Data >>
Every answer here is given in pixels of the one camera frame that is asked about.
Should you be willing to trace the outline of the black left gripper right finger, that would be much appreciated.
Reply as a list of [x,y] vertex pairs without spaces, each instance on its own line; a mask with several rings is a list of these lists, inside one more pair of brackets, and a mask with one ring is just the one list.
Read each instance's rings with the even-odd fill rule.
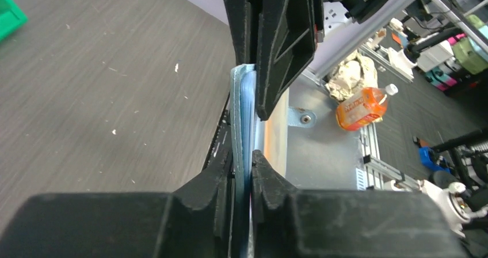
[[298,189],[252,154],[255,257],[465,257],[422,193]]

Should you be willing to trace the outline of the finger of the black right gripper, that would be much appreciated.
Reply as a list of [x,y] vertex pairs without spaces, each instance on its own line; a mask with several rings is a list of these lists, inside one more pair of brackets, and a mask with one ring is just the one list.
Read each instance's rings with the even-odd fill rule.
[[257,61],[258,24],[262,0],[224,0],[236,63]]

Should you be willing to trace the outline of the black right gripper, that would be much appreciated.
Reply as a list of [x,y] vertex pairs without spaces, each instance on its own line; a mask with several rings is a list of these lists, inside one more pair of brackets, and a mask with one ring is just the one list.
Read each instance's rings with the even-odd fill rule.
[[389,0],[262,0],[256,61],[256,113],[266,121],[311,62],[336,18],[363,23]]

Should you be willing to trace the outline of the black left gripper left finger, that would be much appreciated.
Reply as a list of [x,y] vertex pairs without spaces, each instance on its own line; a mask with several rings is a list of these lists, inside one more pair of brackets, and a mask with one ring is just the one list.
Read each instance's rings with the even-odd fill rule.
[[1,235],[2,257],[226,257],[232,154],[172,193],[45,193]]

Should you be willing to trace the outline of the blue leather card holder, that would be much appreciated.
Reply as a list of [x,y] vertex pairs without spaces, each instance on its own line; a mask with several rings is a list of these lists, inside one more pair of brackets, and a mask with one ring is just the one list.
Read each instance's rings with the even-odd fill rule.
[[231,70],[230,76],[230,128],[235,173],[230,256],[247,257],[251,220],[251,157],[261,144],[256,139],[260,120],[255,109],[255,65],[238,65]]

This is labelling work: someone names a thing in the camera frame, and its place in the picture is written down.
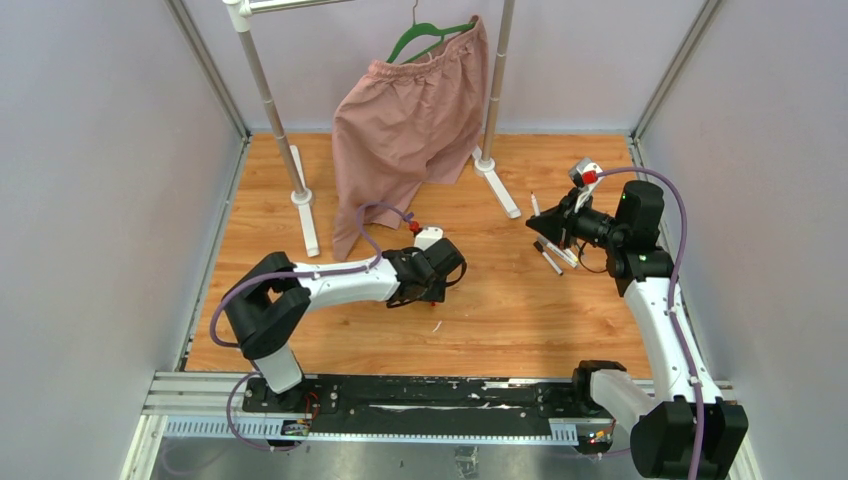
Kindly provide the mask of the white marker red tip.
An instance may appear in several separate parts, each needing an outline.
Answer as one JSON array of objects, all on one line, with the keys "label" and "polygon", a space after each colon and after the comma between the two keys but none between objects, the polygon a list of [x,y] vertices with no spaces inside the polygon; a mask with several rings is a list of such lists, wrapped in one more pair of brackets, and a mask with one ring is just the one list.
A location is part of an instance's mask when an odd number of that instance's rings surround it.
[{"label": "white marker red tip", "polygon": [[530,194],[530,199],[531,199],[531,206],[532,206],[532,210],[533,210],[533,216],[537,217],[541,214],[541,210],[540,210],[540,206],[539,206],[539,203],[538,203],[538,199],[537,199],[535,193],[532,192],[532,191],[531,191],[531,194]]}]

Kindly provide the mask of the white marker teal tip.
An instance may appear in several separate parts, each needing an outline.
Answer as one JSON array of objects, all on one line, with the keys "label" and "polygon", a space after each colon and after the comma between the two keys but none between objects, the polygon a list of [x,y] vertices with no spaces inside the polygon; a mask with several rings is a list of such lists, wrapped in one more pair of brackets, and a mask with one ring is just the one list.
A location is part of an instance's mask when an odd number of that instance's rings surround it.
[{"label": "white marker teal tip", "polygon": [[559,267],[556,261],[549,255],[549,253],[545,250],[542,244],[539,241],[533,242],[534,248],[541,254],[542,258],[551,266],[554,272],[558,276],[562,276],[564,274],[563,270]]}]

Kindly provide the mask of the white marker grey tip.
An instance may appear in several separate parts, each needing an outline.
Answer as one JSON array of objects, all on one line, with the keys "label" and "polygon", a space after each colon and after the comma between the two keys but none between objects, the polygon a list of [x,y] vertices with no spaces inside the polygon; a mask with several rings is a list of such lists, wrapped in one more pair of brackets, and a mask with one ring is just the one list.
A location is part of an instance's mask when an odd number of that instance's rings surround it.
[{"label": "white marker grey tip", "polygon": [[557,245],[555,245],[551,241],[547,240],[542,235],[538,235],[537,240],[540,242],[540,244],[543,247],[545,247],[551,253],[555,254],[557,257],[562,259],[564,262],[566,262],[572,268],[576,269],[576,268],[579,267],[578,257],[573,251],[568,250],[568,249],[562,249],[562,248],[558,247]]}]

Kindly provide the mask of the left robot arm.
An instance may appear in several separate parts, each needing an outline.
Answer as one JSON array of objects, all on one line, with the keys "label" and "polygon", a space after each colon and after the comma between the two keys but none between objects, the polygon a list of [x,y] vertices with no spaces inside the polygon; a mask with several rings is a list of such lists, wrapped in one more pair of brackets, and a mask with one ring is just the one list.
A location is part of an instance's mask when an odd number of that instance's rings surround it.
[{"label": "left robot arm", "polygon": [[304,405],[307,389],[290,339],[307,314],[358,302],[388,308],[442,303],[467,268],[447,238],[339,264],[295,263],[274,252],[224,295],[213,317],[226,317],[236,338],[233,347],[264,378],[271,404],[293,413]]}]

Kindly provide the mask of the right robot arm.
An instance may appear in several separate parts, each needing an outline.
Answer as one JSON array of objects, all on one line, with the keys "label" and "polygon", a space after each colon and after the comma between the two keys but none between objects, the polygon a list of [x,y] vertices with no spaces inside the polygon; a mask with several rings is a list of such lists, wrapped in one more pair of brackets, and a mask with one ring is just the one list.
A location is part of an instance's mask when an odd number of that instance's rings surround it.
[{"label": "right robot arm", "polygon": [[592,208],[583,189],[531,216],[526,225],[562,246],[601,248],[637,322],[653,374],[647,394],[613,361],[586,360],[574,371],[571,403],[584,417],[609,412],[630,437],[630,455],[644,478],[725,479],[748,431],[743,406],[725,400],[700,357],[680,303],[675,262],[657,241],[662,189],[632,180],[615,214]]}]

Requirement >> What is the number of lines in this material that hold the string "willing"? Answer with that number only.

Answer to this problem >> 5